The owner of a $150,000 home will pay $3,146 in property taxes to support the city of Altoona, Altoona school district, Eau Claire County and Chippewa Valley Technical College. That’s up $17, or about 0.5 percent, from the previous year.
“If the credits were the same, we’d actually be down a little bit,” said city finance director Tina Nelson, referring to the lottery credit that dropped $16.57 to $126 and the first dollar credit that fell $3.80 to $72.22 as compared with a year earlier.
Indeed, the overall net tax rate for property taxpayers in the city dipped 0.1 percent from $22.24 to $22.22 per $1,000 of assessed value, according to figures provided by Nelson.
Roughly 48 percent of those taxes will go to the school district — the only taxing entity to decrease its tax rate for the year. Taxes to support Altoona schools for next year on a $150,000 home will total $1,712, down $31 from the previous year.
A key factor in the decrease was that total valuation of district property went up 6.25 percent, said Michael Markgren, the district’s acting superintendent and business manager. Increasing property values drive everyone’s share down by spreading the amount raised through property taxes across more property wealth.
“Altoona has been growing so that’s not really unusual, but it’s even higher than it has been recently,” Markgren said, adding that state aid is projected to decline in 2018.
“It’s great when the tax levy goes down,” he said, even though the district levied as much as state revenue limits allow.
Twenty-nine percent of property taxes collected will go toward city services, which saw the largest increase — 4.8 percent — of the taxing entities. For the owner of a $150,000 house, $1,023 of the current property tax bill will be devoted to the city, up $46.50 from a year ago.

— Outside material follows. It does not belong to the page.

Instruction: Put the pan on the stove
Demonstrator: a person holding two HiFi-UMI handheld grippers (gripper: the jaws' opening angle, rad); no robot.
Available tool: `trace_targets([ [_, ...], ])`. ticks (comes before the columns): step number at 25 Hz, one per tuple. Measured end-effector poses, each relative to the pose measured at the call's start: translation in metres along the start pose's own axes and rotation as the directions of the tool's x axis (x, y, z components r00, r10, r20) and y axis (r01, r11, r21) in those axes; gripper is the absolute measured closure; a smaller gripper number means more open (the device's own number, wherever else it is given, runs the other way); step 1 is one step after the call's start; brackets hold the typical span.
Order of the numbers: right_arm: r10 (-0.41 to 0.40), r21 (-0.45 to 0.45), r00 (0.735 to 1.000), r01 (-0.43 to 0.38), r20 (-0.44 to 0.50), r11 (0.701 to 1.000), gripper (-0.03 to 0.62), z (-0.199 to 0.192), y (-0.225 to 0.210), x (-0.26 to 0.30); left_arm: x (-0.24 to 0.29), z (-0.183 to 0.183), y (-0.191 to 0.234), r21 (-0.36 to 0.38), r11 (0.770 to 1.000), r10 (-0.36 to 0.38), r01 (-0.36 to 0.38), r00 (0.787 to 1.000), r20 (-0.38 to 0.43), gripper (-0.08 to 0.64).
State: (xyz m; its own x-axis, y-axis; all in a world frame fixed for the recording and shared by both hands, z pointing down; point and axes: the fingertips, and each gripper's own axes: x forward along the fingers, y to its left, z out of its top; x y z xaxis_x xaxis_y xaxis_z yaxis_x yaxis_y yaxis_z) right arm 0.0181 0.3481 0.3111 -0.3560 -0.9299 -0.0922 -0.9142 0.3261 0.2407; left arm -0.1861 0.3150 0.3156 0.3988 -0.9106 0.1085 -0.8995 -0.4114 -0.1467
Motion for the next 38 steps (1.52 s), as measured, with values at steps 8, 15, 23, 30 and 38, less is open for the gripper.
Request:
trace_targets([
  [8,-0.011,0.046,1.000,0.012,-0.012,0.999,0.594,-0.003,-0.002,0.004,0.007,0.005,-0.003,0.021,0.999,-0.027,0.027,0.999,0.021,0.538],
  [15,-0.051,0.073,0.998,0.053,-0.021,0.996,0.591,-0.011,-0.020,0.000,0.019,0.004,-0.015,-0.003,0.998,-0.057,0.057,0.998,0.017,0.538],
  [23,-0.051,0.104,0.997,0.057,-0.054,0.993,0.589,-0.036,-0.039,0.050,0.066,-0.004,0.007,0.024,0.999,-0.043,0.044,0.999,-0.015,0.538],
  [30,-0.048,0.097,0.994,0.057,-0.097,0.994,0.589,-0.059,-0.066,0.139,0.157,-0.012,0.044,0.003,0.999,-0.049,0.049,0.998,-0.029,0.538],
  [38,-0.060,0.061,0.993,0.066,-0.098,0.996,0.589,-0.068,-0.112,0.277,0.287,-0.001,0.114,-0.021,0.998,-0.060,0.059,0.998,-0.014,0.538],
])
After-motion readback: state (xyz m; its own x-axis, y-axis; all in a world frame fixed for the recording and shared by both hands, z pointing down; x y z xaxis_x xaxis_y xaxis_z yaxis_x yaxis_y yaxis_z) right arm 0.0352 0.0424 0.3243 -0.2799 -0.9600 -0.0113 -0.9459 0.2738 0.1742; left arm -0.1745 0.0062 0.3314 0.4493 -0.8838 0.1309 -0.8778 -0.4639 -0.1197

While the Leader-Telegram previously reported the city’s 2018 budget called for keeping the city’s portion of the tax rate flat, that was based on equalized value, or an estimate of the market value of all property.
However, tax bills are based on the assessed value of properties. Altoona’s assessed tax rate rose 31 cents per $1,000 of assessed value after accounting for tax increment financing districts, Nelson said.
Eau Claire County and CVTC tax rates are going up, with the county receiving 19 cents more per $1,000 of assessed value and CVTC’s rate rising 3 cents.
Another factor in holding Altoona property tax bills nearly flat is the end of the state forestry tax, saving the average property taxpayer about $27 a year.
Taxpayers in Eau Claire, Altoona and the town of Ludington must make their first payment to the county treasurer’s office by Jan. 31. All other cities, towns and villages in the county must send payments to their municipal treasurer.
All county taxpayers must pay the second half of their tax bills to the county treasurer’s office by July 31.